EXERCISE. Count the lines below that include the word "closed", then give that number and no other words.

PROVIDED DATA.
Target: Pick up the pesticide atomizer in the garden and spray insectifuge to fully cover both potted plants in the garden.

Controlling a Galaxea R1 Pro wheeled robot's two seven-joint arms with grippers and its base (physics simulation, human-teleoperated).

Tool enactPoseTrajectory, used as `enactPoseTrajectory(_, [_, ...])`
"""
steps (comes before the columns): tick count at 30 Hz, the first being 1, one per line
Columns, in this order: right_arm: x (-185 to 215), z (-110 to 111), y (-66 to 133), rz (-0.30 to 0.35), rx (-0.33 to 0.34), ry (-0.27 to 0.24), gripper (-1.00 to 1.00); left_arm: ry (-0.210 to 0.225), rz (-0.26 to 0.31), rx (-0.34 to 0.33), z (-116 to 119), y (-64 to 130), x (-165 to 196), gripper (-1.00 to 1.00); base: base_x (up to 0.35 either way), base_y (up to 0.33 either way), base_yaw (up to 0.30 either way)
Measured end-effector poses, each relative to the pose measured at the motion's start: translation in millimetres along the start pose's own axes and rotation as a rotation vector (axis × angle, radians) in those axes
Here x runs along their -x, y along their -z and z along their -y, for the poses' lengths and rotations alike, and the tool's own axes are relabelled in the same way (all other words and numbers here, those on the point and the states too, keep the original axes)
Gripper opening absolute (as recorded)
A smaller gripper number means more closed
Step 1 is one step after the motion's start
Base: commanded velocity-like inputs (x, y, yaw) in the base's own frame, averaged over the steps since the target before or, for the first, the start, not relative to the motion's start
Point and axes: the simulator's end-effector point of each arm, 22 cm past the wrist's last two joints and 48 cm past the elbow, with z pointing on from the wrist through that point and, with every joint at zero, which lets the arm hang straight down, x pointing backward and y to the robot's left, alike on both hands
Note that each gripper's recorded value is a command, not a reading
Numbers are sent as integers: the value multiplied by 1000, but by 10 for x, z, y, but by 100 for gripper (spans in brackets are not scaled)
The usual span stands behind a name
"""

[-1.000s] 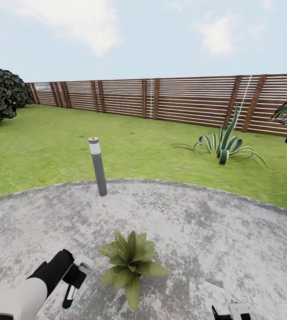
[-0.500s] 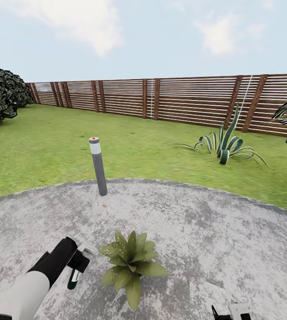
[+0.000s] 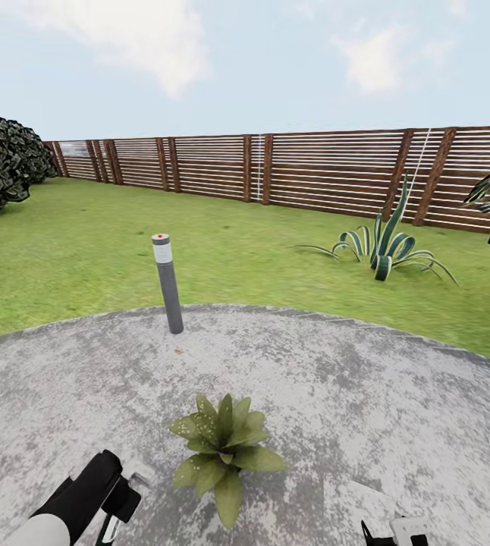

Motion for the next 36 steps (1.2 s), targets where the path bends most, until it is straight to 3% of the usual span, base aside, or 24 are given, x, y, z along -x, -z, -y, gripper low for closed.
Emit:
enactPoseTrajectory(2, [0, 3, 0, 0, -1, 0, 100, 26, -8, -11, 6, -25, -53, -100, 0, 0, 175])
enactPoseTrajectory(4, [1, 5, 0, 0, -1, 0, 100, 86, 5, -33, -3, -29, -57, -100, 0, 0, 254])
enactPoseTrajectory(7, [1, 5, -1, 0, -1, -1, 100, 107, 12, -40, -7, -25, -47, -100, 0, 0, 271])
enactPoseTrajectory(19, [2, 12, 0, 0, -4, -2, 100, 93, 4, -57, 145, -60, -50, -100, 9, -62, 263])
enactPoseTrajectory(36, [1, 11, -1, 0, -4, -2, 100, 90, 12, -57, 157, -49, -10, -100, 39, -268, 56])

REPLY. 2